Antimalarial drugs promoted by President Donald Trump as a treatment for coronavirus did not work and were linked to an increased risk of death and arrhythmias in a new study published on Friday that covered almost 100,000 patients in various parts of the world.

The document published in the Lancet journal is not a rigorous study on hydroxychloroquine or chloroquine, but it is the most comprehensive look to date for its use in real settings: 671 hospitals around the world.

“Not only is there no benefit, but we saw a constant indication of harm,” said one of the study’s leaders, Dr. Mandeep Mehra, a heart specialist at Brigham and Women’s Hospital in Boston.

The researchers estimate that the death rate attributable to the use of these drugs, whether or not accompanied by an antibiotic such as azithromycin, is approximately 13%, for 9% of patients who do not take them. The risk of developing a serious arrhythmia problem is more than five times higher.

Even though it is only observational, the study has great repercussions for its magnitude and scope, said Dr. David Aronoff, director of infectious diseases at Vanderbilt University Medical Center.

The study “really gives us some degree of confidence that we are unlikely to see great benefits from these drugs in the treatment of COVID-19 and indeed possibly harm,” said Aronoff, who was not involved in the research.

Trump has promoted both antimalarial drugs and claims he takes hydroxychloroquine to prevent infection or minimize COVID-19 symptoms.

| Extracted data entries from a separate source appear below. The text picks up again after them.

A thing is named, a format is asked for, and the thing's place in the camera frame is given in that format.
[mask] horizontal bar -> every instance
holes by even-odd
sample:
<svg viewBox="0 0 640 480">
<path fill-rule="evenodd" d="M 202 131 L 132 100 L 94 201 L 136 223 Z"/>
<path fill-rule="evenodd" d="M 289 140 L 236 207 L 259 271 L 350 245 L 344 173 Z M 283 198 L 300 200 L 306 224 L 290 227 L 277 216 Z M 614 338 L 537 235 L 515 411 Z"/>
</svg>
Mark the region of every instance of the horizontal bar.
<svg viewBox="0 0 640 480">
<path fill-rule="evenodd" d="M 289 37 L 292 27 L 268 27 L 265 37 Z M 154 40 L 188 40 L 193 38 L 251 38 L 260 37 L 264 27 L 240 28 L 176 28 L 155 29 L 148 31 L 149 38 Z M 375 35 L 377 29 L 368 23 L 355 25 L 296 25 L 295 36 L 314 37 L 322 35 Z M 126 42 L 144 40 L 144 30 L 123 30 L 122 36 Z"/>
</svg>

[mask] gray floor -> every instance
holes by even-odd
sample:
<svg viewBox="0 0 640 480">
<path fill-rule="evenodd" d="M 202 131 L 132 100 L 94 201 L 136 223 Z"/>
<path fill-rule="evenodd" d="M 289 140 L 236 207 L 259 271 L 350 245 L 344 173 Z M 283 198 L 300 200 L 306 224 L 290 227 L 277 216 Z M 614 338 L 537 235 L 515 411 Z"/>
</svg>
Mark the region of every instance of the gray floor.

The drugs are approved to treat lupus and rheumatoid arthritis as well as to prevent and treat malaria, but no large and rigorous study has been found to be safe or effective in preventing or treating COVID-19.

The use by people with coronaviruses that warrant hospitalization is not the same because they are sick enough than healthy people in other situations, therefore, it cannot be assumed that they are safe for their previous use, Mehra said.

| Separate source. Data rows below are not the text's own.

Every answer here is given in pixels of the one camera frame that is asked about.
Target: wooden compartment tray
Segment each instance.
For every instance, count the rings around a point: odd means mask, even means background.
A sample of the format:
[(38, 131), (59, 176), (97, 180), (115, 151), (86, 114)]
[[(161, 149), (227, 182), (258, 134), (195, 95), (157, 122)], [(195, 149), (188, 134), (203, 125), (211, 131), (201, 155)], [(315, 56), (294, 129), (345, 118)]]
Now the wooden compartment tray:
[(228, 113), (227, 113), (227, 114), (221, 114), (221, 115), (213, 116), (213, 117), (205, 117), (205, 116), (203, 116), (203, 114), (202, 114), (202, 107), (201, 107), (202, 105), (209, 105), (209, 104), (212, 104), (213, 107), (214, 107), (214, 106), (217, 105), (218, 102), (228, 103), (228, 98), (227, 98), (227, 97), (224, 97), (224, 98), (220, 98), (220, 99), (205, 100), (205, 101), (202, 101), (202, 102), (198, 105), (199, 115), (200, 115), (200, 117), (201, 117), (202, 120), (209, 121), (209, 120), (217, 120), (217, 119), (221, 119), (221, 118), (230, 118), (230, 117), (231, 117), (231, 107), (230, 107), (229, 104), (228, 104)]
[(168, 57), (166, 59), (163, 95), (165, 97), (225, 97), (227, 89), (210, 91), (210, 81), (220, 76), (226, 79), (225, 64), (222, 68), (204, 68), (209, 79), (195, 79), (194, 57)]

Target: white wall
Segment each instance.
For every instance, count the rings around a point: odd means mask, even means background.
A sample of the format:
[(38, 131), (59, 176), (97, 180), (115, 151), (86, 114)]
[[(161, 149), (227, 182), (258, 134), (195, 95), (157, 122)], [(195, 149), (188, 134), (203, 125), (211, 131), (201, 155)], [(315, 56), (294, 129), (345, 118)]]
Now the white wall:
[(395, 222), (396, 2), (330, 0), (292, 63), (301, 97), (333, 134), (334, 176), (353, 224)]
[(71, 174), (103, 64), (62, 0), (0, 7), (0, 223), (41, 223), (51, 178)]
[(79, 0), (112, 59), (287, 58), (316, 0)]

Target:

These drugs also have possible serious side effects. The United States Food and Drug Administration has warned against taking hydroxychloroquine with antibiotics and has said that the antimalarial should only be used in formal studies on coronavirus.

In the absence of stricter study results, “one needs to examine the available evidence in the real world” to measure safety or efficacy, Mehra said. The results on these patients, obtained from a global research database created a long time ago, correspond “to the reality of a database,” he added.

Their study covered almost 15,000 people with COVID-19 who were given one of the antimalarials with or without one of the suggested antibiotics, and more than 81,000 patients who were not given any of these drugs.

In total, 1,868 took chloroquine alone; 3,873 chloroquine and an antibiotic; 3,016 hydroxychloroquine only, and 6,221 hydroxychloroquine and an antibiotic.

Approximately 9% of patients who did not take any of the medications died in hospital compared to 16% who were given chloroquine, 18% hydroxychloroquine, 22% chloroquine and an antibiotic, and 24% hydroxychloroquine and an antibiotic.

After considering age, smoking, various health conditions, and other factors that affect survival, the researchers say the use of medications could have contributed between 34% and 45% of the excess risk of death they observed.

Approximately 8% of those who took hydroxychloroquine and an antibiotic developed arrhythmia, compared to 0.3% of patients who took none in the study. More of these problems were also seen with the other medications.

The results hint that these drugs “are not helpful and can be harmful” for people hospitalized with COVID-19, said Professor Christian Funck-Brentano of the Sorbonne University in Paris, in a comment presented in the publication. He did not participate in the study.

The experiments now underway to test these drugs more strictly “need to be completed and should not be stopped prematurely,” said Aronoff.

Although the study published in Lancet was extensive, as it was observational, “you cannot control every possible factor that may have contributed to the observed results,” he said.